Bancos são penalizados por práticas enganosas durante pandemia

Grandes bancos brasileiros serão obrigados a devolver em dobro os valores cobrados indevidamente de consumidores durante a pandemia da Covid-19, além do pagamento de danos morais aos afetados, equivalente a 10% do valor de cada contrato, por meio de descontos. A decisão é do juiz Douglas de Melo Martins, da Vara de Interesses Difusos e Coletivos de São Luís (MA).

Vários clientes foram enganados ao acreditarem que estavam apenas prorrogando o pagamento de suas parcelas. No entanto, na prática, ocorreu um refinanciamento disfarçado, com acréscimo de juros e encargos extras.

A sentença declara a nulidade de todos os contratos de refinanciamento que aumentaram o valor final das dívidas, afetando contratos a partir de 16 de março de 2020.

Uma condenação recorde de R$ 50 milhões foi estipulada para reparar danos morais coletivos, um valor que será revertido para o Fundo Estadual de Proteção dos Direitos Difusos.

Esta vitória é resultado de uma ação civil pública movida pelo Instituto de Defesa Coletiva, Instituto Brasileiro de Estudo e Defesa das Relações de Consumo, Ministério Público do Maranhão e Defensoria Pública do estado.

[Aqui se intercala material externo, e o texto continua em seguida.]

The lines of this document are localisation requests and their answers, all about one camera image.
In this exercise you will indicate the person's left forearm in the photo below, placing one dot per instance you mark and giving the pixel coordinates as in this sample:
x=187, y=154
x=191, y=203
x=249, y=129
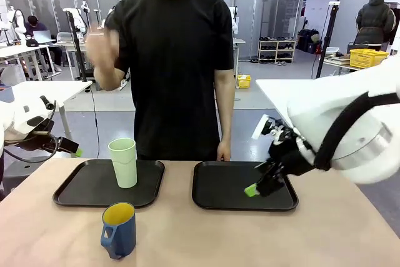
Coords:
x=225, y=107

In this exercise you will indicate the black plastic tray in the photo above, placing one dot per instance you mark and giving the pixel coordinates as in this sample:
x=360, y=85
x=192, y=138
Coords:
x=90, y=185
x=225, y=185

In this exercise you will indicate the person's right forearm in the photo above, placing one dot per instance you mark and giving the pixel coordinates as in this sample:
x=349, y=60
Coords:
x=109, y=74

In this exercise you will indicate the white table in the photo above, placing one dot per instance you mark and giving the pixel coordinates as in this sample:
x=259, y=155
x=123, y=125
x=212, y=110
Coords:
x=47, y=92
x=275, y=95

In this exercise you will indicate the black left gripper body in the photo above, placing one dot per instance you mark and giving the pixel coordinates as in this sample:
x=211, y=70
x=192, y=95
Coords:
x=37, y=145

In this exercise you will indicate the seated person dark clothes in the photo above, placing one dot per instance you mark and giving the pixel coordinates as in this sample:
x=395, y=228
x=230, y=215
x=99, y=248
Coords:
x=37, y=29

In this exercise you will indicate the small yellow plastic basket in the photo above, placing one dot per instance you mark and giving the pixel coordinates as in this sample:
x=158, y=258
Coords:
x=244, y=81

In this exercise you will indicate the large yellow plastic basket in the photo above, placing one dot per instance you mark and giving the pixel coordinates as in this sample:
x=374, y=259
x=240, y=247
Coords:
x=367, y=57

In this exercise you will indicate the person's left hand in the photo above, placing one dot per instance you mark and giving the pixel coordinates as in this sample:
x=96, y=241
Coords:
x=224, y=152

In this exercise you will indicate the black camera stand pole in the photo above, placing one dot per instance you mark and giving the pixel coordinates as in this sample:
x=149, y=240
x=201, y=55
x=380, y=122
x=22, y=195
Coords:
x=76, y=45
x=325, y=42

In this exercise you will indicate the grey laptop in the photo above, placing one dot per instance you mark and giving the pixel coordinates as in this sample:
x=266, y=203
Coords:
x=42, y=36

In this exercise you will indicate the white shoe rack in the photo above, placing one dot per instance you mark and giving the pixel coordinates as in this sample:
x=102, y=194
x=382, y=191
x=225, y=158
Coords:
x=276, y=50

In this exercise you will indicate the light green plastic tumbler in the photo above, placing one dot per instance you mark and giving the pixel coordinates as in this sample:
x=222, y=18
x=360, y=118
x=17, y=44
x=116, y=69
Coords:
x=125, y=167

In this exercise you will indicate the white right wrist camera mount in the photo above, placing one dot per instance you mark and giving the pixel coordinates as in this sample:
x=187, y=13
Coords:
x=259, y=127

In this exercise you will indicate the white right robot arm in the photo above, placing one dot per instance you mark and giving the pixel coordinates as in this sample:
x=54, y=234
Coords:
x=353, y=123

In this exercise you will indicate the blue mug yellow inside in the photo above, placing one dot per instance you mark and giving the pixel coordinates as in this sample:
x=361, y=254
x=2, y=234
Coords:
x=122, y=232

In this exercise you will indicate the black bags pile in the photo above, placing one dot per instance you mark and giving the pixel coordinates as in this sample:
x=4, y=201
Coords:
x=307, y=40

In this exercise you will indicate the person's right hand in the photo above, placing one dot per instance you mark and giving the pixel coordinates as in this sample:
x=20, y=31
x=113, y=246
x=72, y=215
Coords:
x=101, y=46

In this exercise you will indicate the person torso black t-shirt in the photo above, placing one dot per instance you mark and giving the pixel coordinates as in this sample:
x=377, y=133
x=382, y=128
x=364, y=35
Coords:
x=178, y=70

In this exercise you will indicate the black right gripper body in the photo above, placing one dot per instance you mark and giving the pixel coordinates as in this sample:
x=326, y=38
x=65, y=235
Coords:
x=289, y=154

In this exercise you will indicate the standing person black jacket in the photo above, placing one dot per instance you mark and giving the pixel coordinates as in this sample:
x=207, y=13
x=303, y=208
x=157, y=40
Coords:
x=375, y=20

Os bancos têm o direito de recorrer da decisão. Se o Tribunal confirmar a sentença do juiz, cada cliente afetado precisará iniciar um processo individual para garantir a execução da decisão judicial. Isso significa que cada pessoa que foi prejudicada terá que tomar medidas legais específicas para assegurar que os termos da sentença sejam cumpridos pelos bancos envolvidos.